What is needed is an exact copy of the data below, pictures excluded.

──────── SUPPLIED INFORMATION ────────

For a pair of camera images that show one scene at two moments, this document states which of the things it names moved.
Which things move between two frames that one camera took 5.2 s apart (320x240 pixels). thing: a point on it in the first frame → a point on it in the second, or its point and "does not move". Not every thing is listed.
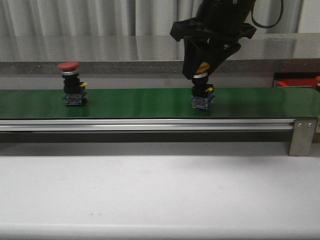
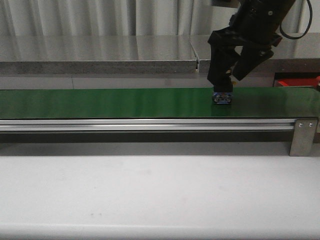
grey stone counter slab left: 96,55 does not move
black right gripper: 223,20 → 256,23
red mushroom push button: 74,90 → 222,97
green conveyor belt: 229,103 does not move
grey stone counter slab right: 290,52 does not move
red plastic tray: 296,82 does not move

────────

_RESPONSE AREA_
For a pair of camera images that show one scene at two moments, this document states which of the things it names moved.
Which things move between two frames that one camera took 5.2 s apart (320x240 pixels). thing: a point on it in the first frame → a point on it in the second, or its point and "does not move". Not every thing is listed.
grey stone counter slab left: 96,55 does not move
black right gripper: 223,20 → 256,23
red mushroom push button: 74,90 → 222,97
green conveyor belt: 229,103 does not move
grey stone counter slab right: 290,52 does not move
red plastic tray: 296,82 does not move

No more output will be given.